The Shadelands Ranch was established in 1856 in the California Ygnacio valley by Hiram Penniman, an early American settler. Three years later he bought 500 acres of land from the Encarnación Pacheco daughter of Juana Sanchez de Pacheco and then owner of Rancho Arroyo de las Nueces y Bolbones, which was taken over by 500 acres (2.0 square km) of land in California in 1853.

The original Penniman's ranch name was 'Shadelands Farm Fruit Farm,' and Penniman's replacement became the 'Shadelands Fruit Farm' ('Shadelands'), which included a range of nuts and fruits including apples, pears, apricots, grapes, almonds and walnuts as well as prune trees. In January 1897, Hiram Penniman became ill and Mary, the oldest son of Penniman, took over most of the care and supervision of his ranch. The ranch went into difficult times with a decline in crop price, and Mary had to rely on her sister Bessie 's wealthy husband to look after a lot of the financial interests of the ranch.

After Hiram died, Mary became possessor of the ranch and after the death of Mary Bessie. The key management of the ranch was Bessie and her husband Albert Johnson from afar, with Albert's corporate interests primarily in remote Chicago. In 1921, Edmund Moyer was employed by Bessie and monitored by his family on the ranch. In a car crash in 1943, Bessie died and Albert became critically ill not long after. Albert Johnson founded the Gospel Foundation in 1947 to manage the scope of his properties after his death, with an eye to his own mortality. Johnson died of cancer in 1948 and inherited all of his wealth, including Shadelands, from the Gospel Foundations.

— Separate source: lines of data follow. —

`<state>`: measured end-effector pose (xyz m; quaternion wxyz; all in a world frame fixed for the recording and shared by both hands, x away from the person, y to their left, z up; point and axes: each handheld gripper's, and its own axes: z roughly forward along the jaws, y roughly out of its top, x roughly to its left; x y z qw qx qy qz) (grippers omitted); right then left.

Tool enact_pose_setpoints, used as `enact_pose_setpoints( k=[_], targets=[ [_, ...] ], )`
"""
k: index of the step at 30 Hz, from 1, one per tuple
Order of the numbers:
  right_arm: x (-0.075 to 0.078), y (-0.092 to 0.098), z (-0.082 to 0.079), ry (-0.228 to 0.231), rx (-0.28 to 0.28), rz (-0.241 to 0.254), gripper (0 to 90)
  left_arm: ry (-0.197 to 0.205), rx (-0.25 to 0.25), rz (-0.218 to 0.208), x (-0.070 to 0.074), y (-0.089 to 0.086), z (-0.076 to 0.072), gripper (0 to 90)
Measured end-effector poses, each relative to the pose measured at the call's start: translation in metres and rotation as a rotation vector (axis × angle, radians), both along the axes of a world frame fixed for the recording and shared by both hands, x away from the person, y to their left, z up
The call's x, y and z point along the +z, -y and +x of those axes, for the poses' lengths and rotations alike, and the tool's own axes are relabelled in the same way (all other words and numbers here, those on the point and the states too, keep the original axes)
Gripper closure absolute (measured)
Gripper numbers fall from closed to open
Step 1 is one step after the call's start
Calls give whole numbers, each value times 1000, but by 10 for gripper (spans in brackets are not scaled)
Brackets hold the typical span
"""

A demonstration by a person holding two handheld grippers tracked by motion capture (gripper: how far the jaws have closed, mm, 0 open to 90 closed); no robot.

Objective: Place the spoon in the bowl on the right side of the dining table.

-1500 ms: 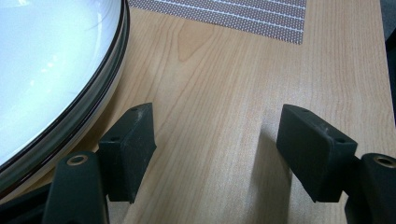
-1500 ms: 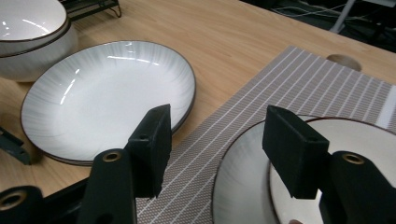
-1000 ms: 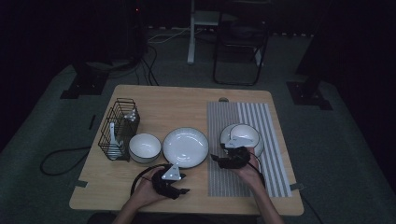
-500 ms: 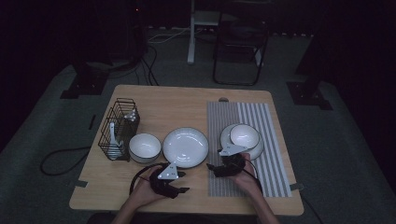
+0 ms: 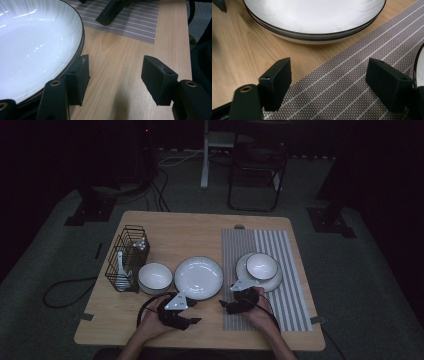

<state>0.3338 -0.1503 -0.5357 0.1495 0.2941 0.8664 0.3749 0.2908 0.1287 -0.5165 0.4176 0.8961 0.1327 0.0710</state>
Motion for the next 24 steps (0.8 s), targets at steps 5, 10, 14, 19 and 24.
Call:
enact_pose_setpoints(
  k=[5, 10, 14, 19, 24],
  targets=[
    [-3, 0, 0, 5, -5, 0, 204, 4, 2, -13, 3, -1, 0, 404],
    [-7, 0, -1, -3, -11, -3, 203, 13, 7, -18, 8, -3, 1, 404],
    [-10, -2, -1, -9, -10, -9, 203, 16, 12, -29, 11, -6, 3, 405],
    [-12, -2, -1, -9, -12, -2, 201, 3, 15, -47, 14, -9, 5, 407],
    [-12, -1, -1, -11, -19, -1, 200, -1, 14, -51, 16, -11, 6, 410]
  ],
)
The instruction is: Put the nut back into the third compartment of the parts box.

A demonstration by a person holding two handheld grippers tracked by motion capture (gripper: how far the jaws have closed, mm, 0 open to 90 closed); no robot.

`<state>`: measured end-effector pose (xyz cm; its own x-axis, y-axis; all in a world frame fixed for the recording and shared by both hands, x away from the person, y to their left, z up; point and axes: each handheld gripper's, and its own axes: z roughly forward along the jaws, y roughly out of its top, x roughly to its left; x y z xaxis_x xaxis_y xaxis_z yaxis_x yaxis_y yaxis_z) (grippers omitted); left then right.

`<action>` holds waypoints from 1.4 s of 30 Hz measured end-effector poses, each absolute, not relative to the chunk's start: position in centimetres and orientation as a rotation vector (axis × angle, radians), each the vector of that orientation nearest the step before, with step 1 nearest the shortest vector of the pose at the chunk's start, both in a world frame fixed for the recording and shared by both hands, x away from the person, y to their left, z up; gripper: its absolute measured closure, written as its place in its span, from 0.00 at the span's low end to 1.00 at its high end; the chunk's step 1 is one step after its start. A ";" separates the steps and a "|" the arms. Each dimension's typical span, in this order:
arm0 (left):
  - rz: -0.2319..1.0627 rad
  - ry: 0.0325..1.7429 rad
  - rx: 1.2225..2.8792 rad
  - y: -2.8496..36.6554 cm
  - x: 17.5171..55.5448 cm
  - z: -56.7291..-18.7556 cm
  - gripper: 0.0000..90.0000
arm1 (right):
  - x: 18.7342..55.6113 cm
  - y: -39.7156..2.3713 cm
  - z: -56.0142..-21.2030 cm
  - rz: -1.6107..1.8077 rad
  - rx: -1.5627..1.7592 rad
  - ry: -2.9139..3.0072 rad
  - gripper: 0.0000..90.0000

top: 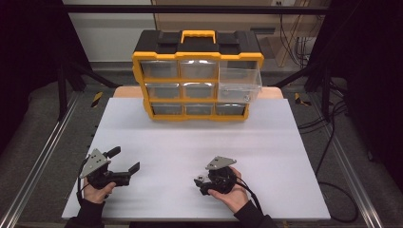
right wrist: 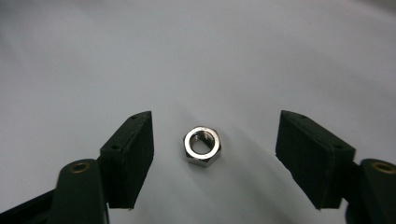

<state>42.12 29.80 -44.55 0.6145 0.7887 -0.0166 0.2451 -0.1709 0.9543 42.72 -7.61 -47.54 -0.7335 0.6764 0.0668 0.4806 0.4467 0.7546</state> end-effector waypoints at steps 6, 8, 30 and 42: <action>0.605 0.852 1.723 29.8 42.1 -44.6 0.04 | 42.8 -7.4 -47.9 1.144 0.993 2.487 0.47; 0.605 0.852 1.722 29.8 42.1 -44.6 0.04 | 42.9 -7.3 -48.1 1.141 0.988 2.490 0.51; 0.603 0.846 1.726 29.7 42.1 -44.6 0.04 | 43.4 -7.1 -48.7 1.135 0.961 2.537 0.78; 0.603 0.846 1.727 29.6 42.1 -44.6 0.04 | 43.6 -7.7 -47.9 1.162 0.988 2.526 0.78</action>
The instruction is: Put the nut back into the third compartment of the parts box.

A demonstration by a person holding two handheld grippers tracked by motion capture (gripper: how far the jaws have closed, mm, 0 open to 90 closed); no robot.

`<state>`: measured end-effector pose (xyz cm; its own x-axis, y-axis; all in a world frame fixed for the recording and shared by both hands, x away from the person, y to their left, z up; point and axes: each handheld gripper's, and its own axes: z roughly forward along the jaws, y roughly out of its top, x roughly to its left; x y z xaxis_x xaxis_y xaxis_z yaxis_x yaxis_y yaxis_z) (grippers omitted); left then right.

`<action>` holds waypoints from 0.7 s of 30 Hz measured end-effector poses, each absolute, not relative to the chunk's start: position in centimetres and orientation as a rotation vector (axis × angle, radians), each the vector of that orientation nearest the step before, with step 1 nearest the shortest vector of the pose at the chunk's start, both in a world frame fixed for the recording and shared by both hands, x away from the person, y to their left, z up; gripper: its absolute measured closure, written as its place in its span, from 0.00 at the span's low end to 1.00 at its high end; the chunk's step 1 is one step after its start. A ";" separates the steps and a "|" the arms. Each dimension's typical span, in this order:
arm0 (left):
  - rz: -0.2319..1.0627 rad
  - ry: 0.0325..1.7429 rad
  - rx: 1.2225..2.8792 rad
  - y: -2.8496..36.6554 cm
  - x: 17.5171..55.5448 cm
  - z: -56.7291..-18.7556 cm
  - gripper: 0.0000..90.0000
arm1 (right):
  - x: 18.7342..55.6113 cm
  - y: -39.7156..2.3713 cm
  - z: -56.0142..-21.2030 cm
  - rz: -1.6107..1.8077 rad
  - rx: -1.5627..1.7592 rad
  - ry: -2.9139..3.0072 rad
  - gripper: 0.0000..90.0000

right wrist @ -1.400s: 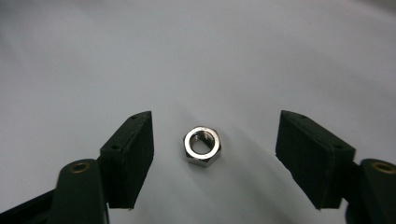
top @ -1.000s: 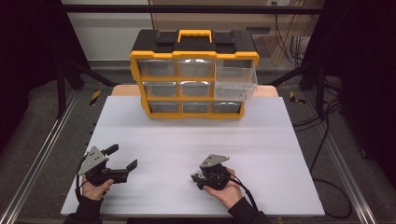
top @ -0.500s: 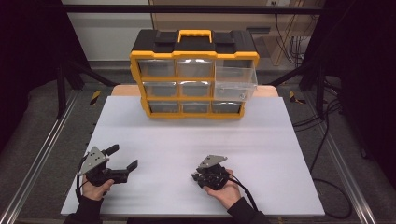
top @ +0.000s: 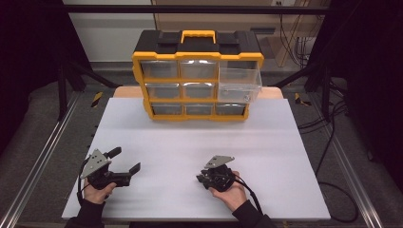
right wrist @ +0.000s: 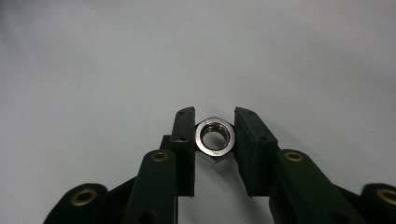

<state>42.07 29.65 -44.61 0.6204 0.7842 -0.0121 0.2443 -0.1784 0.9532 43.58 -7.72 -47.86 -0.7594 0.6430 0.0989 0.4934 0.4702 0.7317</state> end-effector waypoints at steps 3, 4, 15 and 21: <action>0.603 0.846 1.727 29.7 42.1 -44.6 0.04 | 43.6 -8.3 -47.1 1.193 0.994 2.497 0.78; 0.603 0.846 1.727 29.7 42.1 -44.6 0.04 | 43.6 -8.5 -46.8 1.201 0.994 2.488 0.78; 0.603 0.848 1.730 29.6 42.1 -44.7 0.04 | 43.9 -11.3 -43.2 1.281 1.008 2.366 0.78; 0.603 0.850 1.734 29.6 42.1 -44.7 0.04 | 44.0 -13.0 -41.0 1.324 1.014 2.290 0.78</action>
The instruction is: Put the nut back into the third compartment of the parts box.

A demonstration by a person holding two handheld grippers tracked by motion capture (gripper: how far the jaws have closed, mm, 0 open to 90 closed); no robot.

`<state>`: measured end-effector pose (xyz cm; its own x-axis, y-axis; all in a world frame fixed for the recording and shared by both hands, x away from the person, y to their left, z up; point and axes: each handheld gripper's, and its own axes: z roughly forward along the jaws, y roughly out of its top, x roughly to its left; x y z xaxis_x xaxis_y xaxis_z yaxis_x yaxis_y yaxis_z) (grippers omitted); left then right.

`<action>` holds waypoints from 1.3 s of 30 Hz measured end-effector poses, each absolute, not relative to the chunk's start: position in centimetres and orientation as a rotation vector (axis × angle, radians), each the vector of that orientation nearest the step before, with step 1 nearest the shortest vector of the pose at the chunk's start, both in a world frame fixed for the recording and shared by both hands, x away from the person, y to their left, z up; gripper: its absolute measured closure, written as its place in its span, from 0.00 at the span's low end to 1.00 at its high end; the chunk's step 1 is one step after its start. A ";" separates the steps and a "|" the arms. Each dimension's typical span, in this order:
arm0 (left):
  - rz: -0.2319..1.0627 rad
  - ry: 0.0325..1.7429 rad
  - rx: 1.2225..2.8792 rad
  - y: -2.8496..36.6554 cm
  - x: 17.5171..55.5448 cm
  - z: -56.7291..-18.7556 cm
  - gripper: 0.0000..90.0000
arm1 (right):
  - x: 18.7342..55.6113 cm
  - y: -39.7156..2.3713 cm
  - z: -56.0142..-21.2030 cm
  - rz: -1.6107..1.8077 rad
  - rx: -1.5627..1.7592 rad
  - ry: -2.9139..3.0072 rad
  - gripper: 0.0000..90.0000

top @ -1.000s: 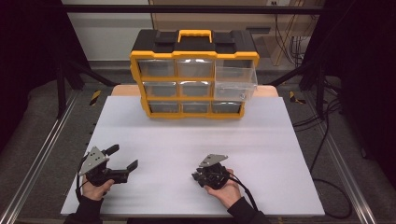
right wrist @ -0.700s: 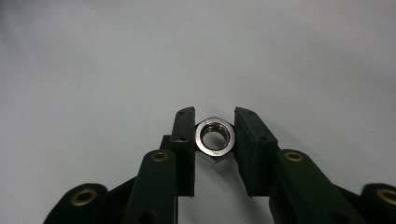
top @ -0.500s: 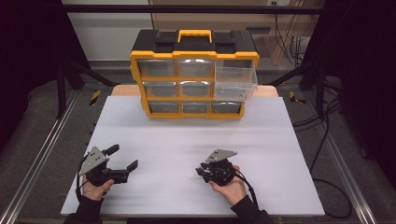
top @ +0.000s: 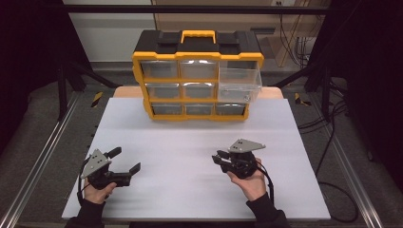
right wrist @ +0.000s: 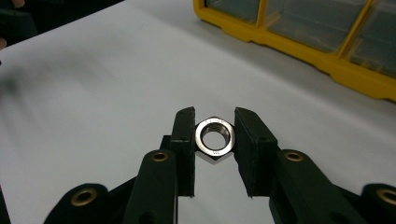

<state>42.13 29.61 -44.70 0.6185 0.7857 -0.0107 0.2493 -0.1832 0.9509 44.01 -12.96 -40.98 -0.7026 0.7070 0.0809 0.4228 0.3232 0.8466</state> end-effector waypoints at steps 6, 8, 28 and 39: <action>0.604 0.850 1.735 29.6 42.1 -44.7 0.04 | 44.1 -14.2 -38.7 1.338 1.007 2.229 0.78; 0.604 0.849 1.735 29.6 42.1 -44.7 0.04 | 44.1 -14.5 -37.7 1.345 1.000 2.207 0.78; 0.605 0.851 1.736 29.6 42.1 -44.7 0.04 | 44.6 -16.2 -30.3 1.403 0.951 2.047 0.78; 0.607 0.850 1.735 29.6 42.1 -44.7 0.04 | 45.1 -16.6 -27.1 1.403 0.940 1.984 0.78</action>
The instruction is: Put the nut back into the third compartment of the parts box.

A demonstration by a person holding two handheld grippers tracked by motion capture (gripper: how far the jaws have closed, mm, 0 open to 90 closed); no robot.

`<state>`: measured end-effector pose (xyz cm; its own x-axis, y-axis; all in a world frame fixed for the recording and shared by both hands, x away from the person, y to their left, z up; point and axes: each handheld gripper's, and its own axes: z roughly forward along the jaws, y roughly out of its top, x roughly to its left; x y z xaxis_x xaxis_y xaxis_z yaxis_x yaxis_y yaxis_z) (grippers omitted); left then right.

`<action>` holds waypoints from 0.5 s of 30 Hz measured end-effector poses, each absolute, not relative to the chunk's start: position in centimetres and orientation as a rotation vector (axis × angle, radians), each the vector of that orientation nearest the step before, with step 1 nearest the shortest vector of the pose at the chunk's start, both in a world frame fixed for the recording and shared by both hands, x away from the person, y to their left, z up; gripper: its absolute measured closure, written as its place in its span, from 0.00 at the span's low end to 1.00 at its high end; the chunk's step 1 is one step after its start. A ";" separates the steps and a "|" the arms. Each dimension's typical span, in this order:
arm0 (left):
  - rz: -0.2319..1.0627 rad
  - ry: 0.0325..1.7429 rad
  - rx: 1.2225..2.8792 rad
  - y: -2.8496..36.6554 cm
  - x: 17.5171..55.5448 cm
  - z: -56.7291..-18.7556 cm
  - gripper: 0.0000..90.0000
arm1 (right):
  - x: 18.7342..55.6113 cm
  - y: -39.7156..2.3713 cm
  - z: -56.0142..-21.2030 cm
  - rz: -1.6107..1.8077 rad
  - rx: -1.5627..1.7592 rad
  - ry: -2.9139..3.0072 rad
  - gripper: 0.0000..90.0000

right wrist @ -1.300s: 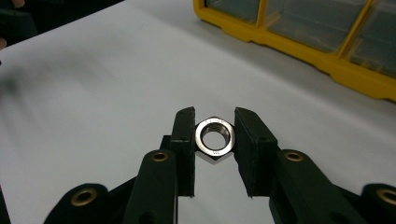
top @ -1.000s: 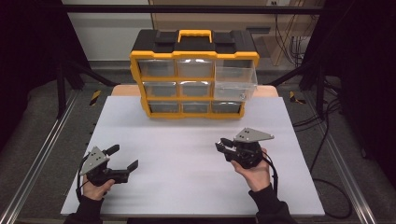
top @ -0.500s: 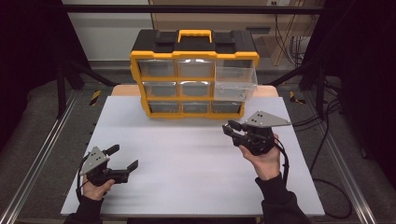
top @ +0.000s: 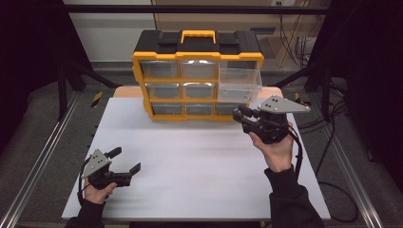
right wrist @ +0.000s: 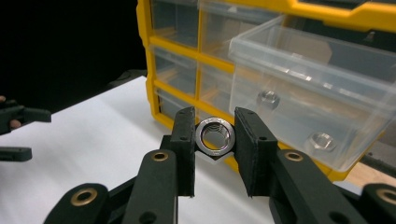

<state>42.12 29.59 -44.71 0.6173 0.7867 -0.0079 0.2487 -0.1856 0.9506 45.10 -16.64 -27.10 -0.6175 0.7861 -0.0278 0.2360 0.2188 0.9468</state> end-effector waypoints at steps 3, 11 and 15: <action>0.606 0.850 1.736 29.6 42.1 -44.7 0.04 | 45.2 -16.8 -26.4 1.404 0.937 1.966 0.78; 0.607 0.850 1.735 29.6 42.1 -44.7 0.04 | 45.8 -16.9 -24.3 1.404 0.937 1.923 0.78; 0.607 0.850 1.736 29.6 42.1 -44.7 0.04 | 46.3 -16.7 -23.7 1.394 0.940 1.911 0.78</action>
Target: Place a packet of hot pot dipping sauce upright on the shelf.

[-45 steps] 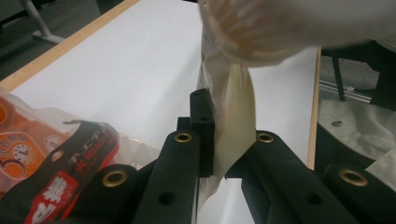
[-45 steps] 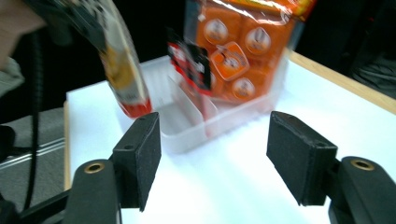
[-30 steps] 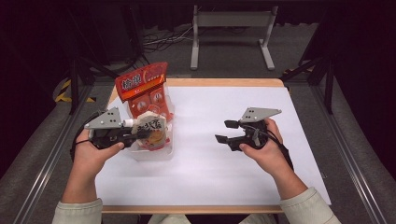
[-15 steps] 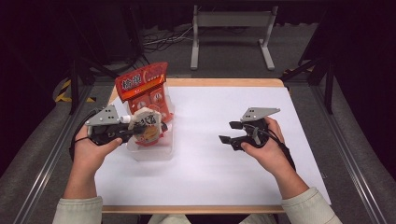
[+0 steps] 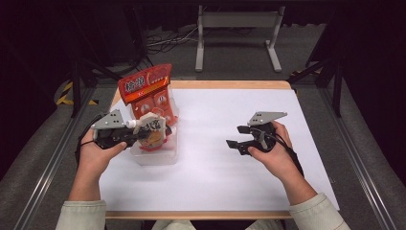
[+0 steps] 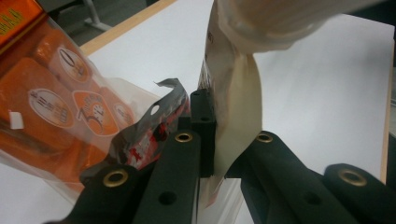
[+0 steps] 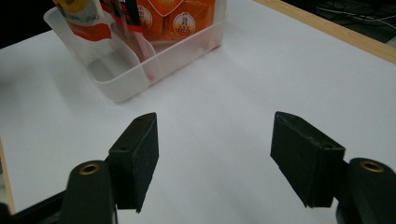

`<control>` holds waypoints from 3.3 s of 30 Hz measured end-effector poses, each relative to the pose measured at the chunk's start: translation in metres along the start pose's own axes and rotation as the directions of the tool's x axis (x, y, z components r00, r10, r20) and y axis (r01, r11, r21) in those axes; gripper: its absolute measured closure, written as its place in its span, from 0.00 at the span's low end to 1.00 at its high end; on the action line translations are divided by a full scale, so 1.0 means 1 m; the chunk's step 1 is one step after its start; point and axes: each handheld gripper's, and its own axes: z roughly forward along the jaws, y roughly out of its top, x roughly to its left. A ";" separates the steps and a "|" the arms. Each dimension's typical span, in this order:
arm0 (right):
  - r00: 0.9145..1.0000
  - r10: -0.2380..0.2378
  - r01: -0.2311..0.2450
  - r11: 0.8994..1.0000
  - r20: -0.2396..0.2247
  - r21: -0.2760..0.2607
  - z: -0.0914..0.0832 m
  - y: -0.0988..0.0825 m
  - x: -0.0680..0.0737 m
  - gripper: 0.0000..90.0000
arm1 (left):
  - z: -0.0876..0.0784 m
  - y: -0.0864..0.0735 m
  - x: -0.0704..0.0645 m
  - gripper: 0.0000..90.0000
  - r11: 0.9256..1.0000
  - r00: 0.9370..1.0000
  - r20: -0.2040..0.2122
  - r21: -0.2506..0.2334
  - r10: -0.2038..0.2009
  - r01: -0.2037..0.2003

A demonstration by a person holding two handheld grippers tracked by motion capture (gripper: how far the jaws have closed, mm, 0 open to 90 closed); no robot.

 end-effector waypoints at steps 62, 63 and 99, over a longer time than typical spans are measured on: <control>0.999 0.023 -0.023 1.000 -0.036 0.012 0.004 -0.011 -0.003 0.34 | 0.020 -0.052 0.021 0.94 0.984 0.988 0.047 0.106 -0.145 0.140; 0.999 0.023 -0.023 1.000 -0.036 0.012 0.004 -0.011 -0.003 0.34 | 0.020 -0.053 0.022 0.94 0.985 0.989 0.039 0.107 -0.144 0.139; 0.994 0.056 -0.043 0.990 0.096 -0.138 -0.062 -0.057 -0.043 0.22 | -0.029 -0.080 -0.007 0.06 0.980 0.967 -0.160 -0.044 -0.200 0.196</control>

Until 1970, when the remaining 6,100 m2 of the property and the ranch house were donated to Walnut Creek, California, the gospel foundation continued to manage Shadelands. It's now owned by the Historic Society of Walnut Creek and has been open to the public as a historical museum since 1972, a Ranch House still packed with much of Penniman 's original furniture.

The Museum is part of the City of Walnut Creek, which operates by the sponsorship and dedicating corps of volunteers. It is listed in the National Register of Historic Places. From early November until the first Sunday in February each year the museum is closed. The Society organizes public holiday activities and regular maintenance on house every January during the annual hiatus.

This amazing museum is perfect for active kids and is located near the following must-see museums near Walnut Creek, California:

  • Lindsay Wildlife Experience

  • Mount Diablo Summit Museum

  • Bedford Gallery at the Lesher Center for the Arts

  • Chabot Space & Science Center

  • Habitot Children's Museum

  • Lawrence Hall of Science

  • The Gardens at Heather Farm

  • Children's Creativity Museum

All of these wonderful attractions are located just a short drive from our location near Downtown Walnut Creek, California on Locust Street. Stop by for a visit anytime!